- Instructions for the task: What is needed is a copy of each line in the listing that contains "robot".

- Provided records:
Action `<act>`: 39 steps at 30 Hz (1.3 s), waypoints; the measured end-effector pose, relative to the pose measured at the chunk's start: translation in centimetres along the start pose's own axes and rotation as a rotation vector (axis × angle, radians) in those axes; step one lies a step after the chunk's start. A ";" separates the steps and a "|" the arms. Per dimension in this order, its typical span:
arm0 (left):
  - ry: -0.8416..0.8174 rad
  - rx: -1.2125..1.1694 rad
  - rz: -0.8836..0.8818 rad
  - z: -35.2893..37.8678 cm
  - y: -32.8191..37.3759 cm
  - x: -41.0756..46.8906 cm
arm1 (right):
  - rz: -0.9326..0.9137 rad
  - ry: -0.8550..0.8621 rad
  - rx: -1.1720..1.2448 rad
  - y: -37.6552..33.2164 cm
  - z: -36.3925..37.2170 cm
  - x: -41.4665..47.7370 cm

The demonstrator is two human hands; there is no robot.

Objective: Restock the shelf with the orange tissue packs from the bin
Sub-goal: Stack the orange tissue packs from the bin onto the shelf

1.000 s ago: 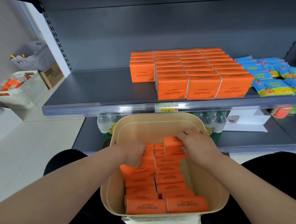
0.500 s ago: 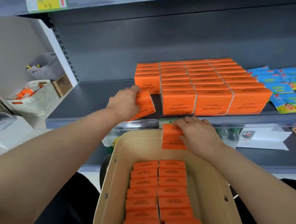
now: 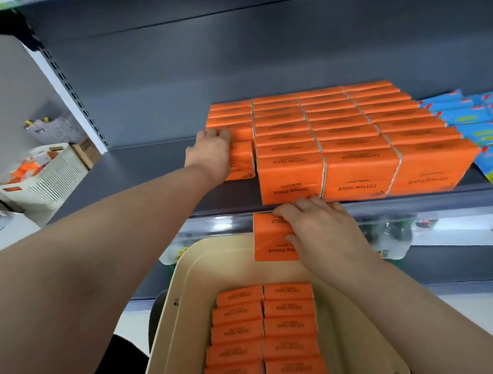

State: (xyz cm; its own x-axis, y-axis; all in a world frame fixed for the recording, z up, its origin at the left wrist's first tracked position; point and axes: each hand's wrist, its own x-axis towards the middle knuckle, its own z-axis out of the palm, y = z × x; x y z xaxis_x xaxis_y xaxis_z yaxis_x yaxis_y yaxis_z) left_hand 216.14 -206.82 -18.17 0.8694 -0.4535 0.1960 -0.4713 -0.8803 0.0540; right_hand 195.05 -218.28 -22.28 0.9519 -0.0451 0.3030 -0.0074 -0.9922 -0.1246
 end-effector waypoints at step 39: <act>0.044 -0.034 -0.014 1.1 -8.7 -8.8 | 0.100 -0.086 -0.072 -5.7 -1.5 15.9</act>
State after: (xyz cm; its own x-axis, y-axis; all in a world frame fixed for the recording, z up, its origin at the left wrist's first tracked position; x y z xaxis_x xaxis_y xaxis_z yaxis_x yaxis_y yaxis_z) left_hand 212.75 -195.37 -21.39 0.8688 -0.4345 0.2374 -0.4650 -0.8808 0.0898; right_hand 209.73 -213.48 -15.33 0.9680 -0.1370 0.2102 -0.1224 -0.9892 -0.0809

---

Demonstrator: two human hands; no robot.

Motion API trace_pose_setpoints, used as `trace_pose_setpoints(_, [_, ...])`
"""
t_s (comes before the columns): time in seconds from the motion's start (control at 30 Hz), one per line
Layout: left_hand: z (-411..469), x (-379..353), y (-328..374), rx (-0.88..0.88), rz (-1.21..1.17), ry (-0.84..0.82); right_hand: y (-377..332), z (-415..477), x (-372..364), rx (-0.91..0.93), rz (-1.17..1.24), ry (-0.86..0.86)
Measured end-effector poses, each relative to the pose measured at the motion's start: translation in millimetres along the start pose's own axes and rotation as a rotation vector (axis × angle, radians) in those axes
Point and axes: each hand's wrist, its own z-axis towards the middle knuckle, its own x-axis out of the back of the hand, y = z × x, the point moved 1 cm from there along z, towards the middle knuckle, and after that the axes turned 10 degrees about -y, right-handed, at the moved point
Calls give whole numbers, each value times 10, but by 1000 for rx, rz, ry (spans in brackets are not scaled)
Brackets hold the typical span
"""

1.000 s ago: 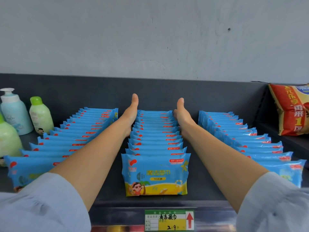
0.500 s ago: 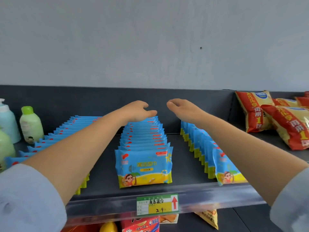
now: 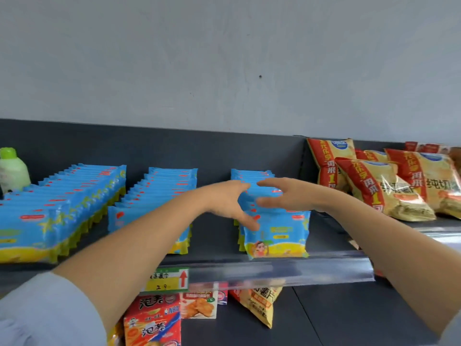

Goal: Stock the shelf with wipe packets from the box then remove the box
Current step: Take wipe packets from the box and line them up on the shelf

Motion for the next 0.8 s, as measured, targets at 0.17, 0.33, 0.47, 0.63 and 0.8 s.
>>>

- Output for this exercise:
The demonstrator is two human hands; there is no robot.
Demonstrator: two human hands; no robot.

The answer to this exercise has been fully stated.